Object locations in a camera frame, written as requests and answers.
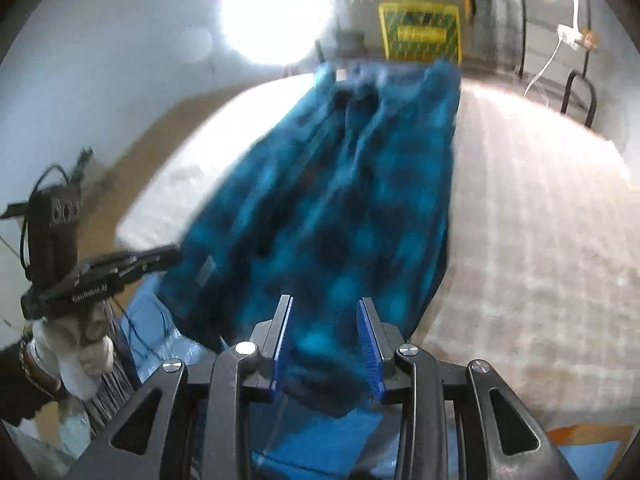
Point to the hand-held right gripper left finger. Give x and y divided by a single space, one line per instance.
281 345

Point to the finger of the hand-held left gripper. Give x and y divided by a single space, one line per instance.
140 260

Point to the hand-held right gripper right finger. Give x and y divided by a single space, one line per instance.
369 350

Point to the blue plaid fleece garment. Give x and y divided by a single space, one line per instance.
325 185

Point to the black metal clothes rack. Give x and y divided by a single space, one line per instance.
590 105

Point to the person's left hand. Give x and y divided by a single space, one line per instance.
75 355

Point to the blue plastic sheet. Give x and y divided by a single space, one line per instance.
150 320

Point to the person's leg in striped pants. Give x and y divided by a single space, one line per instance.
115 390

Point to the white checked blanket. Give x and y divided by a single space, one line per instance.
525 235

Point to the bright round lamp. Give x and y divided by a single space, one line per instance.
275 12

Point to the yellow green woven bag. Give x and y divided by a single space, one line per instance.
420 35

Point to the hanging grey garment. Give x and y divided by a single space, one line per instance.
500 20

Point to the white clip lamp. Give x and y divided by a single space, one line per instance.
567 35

PROBLEM TO WORK ON:
The final stretch of the listing, from the line containing "Point to the blue plastic" through its last line, both included, is to be output exactly and by itself.

ANSWER BOX:
Point to the blue plastic sheet. Give x and y divided by a single space, one line per instance.
150 320

Point to the person's leg in striped pants. Give x and y divided by a single space, one line per instance.
115 390

Point to the white checked blanket. Give x and y divided by a single space, one line per instance.
525 235

Point to the bright round lamp. Give x and y divided by a single space, one line per instance.
275 12

Point to the yellow green woven bag. Give x and y divided by a single space, one line per instance.
420 35

Point to the hanging grey garment. Give x and y divided by a single space, one line per instance.
500 20

Point to the white clip lamp. Give x and y divided by a single space, one line per instance.
567 35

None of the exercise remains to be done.